> Source data:

########################################

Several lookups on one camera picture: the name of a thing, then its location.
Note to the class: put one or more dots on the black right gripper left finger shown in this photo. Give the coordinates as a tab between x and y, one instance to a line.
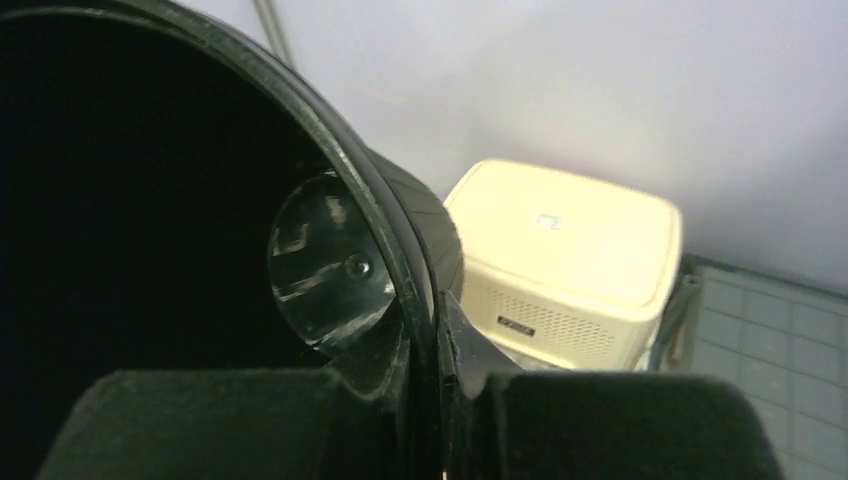
224	424

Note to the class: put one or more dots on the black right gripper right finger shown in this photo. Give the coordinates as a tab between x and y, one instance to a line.
500	421

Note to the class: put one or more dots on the cream perforated plastic basket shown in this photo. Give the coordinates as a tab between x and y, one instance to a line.
564	271

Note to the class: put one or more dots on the black round plastic bin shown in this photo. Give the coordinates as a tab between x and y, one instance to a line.
175	198

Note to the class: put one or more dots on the grey plastic storage bin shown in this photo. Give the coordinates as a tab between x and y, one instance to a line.
781	342

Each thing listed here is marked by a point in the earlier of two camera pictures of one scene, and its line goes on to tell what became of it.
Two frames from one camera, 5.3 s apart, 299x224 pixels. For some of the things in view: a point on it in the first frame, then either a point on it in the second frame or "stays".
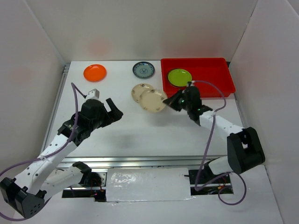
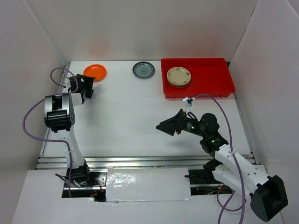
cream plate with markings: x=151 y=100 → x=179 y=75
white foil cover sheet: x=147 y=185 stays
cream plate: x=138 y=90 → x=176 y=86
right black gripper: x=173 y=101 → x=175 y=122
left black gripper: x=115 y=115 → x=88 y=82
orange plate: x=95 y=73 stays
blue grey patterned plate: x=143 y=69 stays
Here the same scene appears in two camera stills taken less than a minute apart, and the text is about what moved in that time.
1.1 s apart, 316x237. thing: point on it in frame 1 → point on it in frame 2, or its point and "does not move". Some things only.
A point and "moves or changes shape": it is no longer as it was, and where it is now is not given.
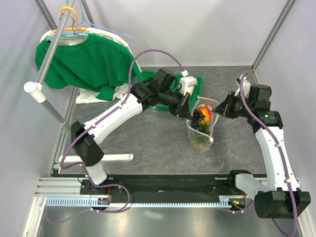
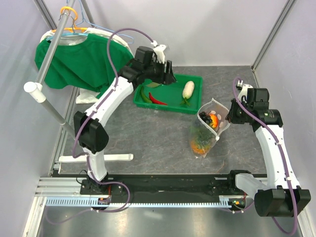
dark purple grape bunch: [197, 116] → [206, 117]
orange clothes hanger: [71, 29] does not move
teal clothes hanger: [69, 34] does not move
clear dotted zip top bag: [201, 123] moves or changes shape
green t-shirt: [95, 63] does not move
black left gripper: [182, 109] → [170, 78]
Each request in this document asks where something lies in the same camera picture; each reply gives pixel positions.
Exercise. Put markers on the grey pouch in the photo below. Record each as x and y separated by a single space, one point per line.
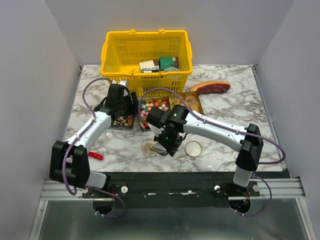
171 69

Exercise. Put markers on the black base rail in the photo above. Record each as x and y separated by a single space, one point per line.
162 190

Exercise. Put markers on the clear glass jar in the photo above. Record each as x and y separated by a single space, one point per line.
148 148

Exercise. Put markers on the metal scoop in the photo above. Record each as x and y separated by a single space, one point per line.
158 148

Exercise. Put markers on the yellow plastic shopping basket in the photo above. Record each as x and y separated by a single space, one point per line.
123 51

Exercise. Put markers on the tin of gummy candies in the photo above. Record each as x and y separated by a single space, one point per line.
191 98

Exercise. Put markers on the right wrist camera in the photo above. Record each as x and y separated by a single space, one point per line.
156 131

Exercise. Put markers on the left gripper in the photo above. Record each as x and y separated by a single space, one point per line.
131 111

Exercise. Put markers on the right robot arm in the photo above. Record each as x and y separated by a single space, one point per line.
169 125

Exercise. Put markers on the round jar lid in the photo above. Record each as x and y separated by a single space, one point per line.
193 149

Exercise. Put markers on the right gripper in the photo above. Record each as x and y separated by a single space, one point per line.
172 148

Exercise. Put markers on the black flat box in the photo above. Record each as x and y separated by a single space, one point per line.
150 71

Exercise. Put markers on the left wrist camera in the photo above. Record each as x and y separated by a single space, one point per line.
123 83

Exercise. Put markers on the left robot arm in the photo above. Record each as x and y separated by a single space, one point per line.
69 159

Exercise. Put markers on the tin of star candies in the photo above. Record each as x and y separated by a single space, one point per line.
147 104

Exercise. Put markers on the fake meat slice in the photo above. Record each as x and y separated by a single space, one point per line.
211 87

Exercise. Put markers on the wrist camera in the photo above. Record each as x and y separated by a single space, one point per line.
156 131
123 83

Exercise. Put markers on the tin of lollipops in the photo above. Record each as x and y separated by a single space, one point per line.
124 123

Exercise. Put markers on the green brown package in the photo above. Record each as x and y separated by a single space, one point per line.
168 62

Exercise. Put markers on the white brown box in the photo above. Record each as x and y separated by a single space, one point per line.
149 65

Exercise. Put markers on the red chili pepper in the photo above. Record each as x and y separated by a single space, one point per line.
95 155

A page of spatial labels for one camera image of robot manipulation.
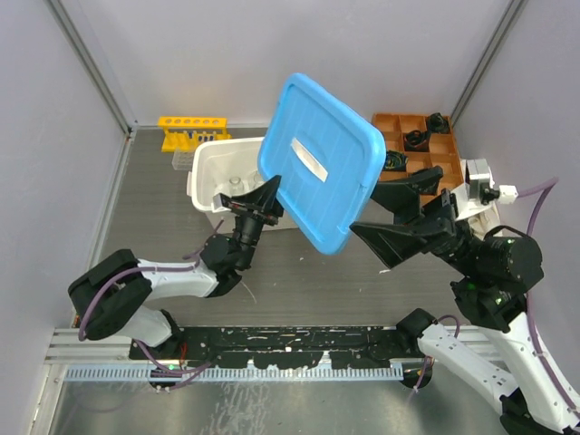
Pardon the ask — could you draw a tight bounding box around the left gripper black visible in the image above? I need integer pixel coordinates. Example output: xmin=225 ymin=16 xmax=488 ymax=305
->
xmin=228 ymin=177 xmax=288 ymax=270

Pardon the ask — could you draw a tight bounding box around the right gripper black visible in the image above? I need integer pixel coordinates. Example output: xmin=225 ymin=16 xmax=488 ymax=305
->
xmin=347 ymin=161 xmax=479 ymax=274

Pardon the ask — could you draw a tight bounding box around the small glass beaker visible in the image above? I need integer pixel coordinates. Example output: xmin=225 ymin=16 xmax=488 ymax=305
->
xmin=228 ymin=176 xmax=245 ymax=197

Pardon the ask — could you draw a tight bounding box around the white plastic bin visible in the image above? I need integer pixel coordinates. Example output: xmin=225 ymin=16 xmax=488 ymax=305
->
xmin=186 ymin=136 xmax=291 ymax=232

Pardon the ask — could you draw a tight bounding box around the blue plastic tray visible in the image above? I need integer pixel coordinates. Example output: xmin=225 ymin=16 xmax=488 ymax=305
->
xmin=257 ymin=73 xmax=386 ymax=256

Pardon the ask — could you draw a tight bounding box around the clear acrylic tube rack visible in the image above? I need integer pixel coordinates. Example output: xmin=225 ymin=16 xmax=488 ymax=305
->
xmin=171 ymin=150 xmax=195 ymax=171

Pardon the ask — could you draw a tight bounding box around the yellow test tube rack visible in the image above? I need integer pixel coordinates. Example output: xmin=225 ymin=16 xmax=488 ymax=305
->
xmin=158 ymin=116 xmax=231 ymax=152

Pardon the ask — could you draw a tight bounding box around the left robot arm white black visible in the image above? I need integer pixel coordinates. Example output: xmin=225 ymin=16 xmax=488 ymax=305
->
xmin=68 ymin=175 xmax=284 ymax=359

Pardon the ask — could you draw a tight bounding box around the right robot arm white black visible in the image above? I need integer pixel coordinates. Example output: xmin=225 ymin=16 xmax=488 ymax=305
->
xmin=351 ymin=167 xmax=579 ymax=434

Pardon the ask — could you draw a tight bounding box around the orange compartment tray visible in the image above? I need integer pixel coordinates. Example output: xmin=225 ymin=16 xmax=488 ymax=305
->
xmin=372 ymin=112 xmax=463 ymax=191

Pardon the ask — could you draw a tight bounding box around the cream cloth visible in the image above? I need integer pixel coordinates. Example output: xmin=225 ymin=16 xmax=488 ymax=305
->
xmin=466 ymin=205 xmax=499 ymax=238

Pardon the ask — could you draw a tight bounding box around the black cable bundle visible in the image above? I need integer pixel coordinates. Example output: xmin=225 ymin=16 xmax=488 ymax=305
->
xmin=383 ymin=151 xmax=409 ymax=173
xmin=428 ymin=111 xmax=452 ymax=135
xmin=402 ymin=129 xmax=430 ymax=151

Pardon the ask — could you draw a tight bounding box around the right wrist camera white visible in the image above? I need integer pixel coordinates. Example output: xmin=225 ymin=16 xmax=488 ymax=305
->
xmin=451 ymin=159 xmax=518 ymax=220

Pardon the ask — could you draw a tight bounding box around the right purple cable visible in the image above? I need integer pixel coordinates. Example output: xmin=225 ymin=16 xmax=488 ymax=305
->
xmin=407 ymin=177 xmax=580 ymax=422

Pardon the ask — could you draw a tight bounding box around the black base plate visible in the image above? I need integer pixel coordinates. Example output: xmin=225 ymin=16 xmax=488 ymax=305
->
xmin=153 ymin=326 xmax=425 ymax=370

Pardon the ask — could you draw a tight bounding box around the white slotted cable duct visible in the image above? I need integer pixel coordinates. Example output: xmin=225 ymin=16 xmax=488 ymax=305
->
xmin=63 ymin=362 xmax=403 ymax=383

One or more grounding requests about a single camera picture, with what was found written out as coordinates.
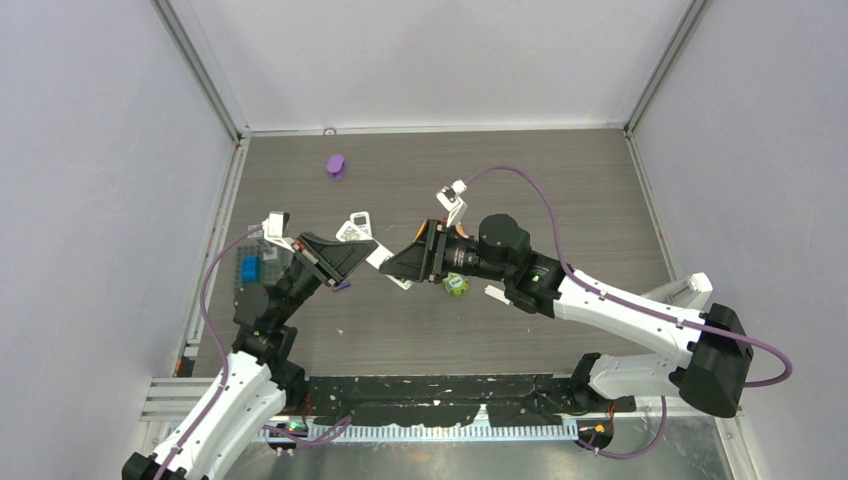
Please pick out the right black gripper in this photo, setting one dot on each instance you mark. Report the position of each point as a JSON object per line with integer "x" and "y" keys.
{"x": 424, "y": 260}

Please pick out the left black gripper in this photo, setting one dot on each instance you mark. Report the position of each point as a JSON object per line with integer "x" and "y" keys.
{"x": 330, "y": 260}

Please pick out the white remote control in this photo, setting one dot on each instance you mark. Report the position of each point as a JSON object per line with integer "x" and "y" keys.
{"x": 362, "y": 221}
{"x": 348, "y": 232}

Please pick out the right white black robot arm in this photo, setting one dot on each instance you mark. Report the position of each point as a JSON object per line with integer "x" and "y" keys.
{"x": 697, "y": 356}

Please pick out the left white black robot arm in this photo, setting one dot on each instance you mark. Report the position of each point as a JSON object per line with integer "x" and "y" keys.
{"x": 257, "y": 380}

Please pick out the yellow triangular toy block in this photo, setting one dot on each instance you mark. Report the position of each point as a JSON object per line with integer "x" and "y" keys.
{"x": 420, "y": 231}

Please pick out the green monster toy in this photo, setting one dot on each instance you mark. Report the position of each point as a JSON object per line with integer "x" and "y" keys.
{"x": 456, "y": 284}

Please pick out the grey lego baseplate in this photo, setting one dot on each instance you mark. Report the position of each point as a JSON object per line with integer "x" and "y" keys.
{"x": 275, "y": 261}

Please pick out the small grey sticker tile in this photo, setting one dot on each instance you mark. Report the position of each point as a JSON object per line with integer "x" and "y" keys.
{"x": 255, "y": 231}

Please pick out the blue lego brick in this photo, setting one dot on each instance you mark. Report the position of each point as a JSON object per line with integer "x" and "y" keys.
{"x": 250, "y": 269}

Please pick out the purple plastic cap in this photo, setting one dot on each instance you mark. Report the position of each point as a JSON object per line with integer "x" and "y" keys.
{"x": 336, "y": 166}

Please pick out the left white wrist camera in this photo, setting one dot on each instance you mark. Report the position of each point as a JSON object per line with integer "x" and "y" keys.
{"x": 275, "y": 230}

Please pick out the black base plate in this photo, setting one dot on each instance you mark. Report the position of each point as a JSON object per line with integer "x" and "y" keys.
{"x": 446, "y": 401}

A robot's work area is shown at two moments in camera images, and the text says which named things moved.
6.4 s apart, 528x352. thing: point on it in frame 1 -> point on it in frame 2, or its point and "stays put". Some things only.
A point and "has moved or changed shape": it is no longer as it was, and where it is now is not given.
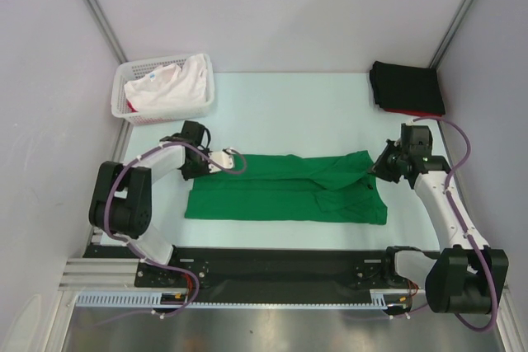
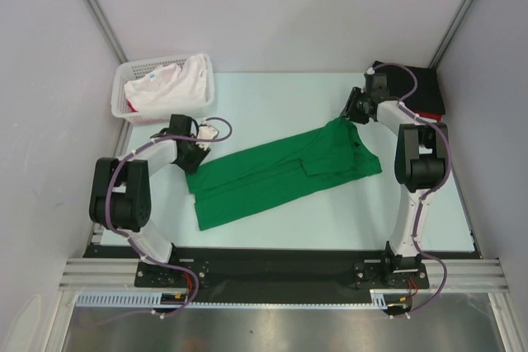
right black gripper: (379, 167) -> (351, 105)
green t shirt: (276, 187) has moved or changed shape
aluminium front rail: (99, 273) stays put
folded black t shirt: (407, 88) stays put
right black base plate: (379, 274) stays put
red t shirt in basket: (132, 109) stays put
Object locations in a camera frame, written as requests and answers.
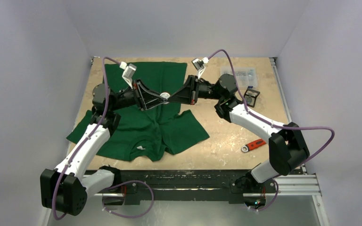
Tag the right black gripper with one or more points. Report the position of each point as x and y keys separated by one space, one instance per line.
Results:
x=193 y=90

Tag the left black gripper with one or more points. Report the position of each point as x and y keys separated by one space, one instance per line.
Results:
x=144 y=97

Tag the green t-shirt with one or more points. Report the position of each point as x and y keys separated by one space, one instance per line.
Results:
x=164 y=128

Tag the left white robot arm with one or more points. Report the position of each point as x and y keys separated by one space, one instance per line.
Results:
x=65 y=189

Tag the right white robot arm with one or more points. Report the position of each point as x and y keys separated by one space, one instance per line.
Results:
x=287 y=147

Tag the clear plastic parts box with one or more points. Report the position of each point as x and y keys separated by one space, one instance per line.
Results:
x=245 y=76

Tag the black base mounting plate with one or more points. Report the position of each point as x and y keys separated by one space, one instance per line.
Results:
x=231 y=186

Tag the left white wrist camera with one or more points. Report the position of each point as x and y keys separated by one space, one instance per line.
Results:
x=128 y=72

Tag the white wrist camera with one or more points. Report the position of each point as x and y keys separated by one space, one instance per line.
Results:
x=200 y=65
x=128 y=72

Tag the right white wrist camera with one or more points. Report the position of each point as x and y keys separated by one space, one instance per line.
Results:
x=200 y=65

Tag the red handled adjustable wrench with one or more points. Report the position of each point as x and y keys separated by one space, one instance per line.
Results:
x=253 y=145

########################################

> What you should do: Transcribe exactly and only the lines from the top of the records through the line containing "1.1 s apart, 316x237.", inclusive, and do not copy the pictures.

> Output of the task:
Several lookups on one camera picture: the name of a thing, then its location.
Note to the class: put one or more dots on the black right gripper left finger shown in this photo. Give the coordinates as a tab between x and y, one instance to a line.
224	424

Note to the class: put one or more dots on the black right gripper right finger shown in this photo. Give the coordinates as a tab between x and y, one instance to a line.
500	421

Note to the class: put one or more dots on the cream perforated plastic basket shown in this photo. Give the coordinates as a tab between x and y, one instance to a line.
564	271

Note to the class: put one or more dots on the black round plastic bin shown in this photo. Give the coordinates as a tab between x and y, one instance to a line.
175	198

Note to the class: put one or more dots on the grey plastic storage bin shown in this photo. Give the coordinates as a tab between x and y, one instance to a line.
781	342

Each thing listed here is marked by a point in the earlier of two camera pictures of one scene, and its line goes on to tell what became of it.
Two frames from one camera, 5.3 s apart, 299x224 pixels. For some of the things in view: a point on it in the first frame, then either a point on it in the second frame or "stays".
cream plate with markings: x=151 y=100 → x=179 y=75
white foil cover sheet: x=147 y=185 stays
cream plate: x=138 y=90 → x=176 y=86
right black gripper: x=173 y=101 → x=175 y=122
left black gripper: x=115 y=115 → x=88 y=82
orange plate: x=95 y=73 stays
blue grey patterned plate: x=143 y=69 stays
Here the same scene appears in two camera stills taken less than a minute apart, and the text is about what moved in that time.
1.1 s apart, 316x237. thing: point on it in frame 1 → point on it in frame 2, or its point and "does not move". Some things only.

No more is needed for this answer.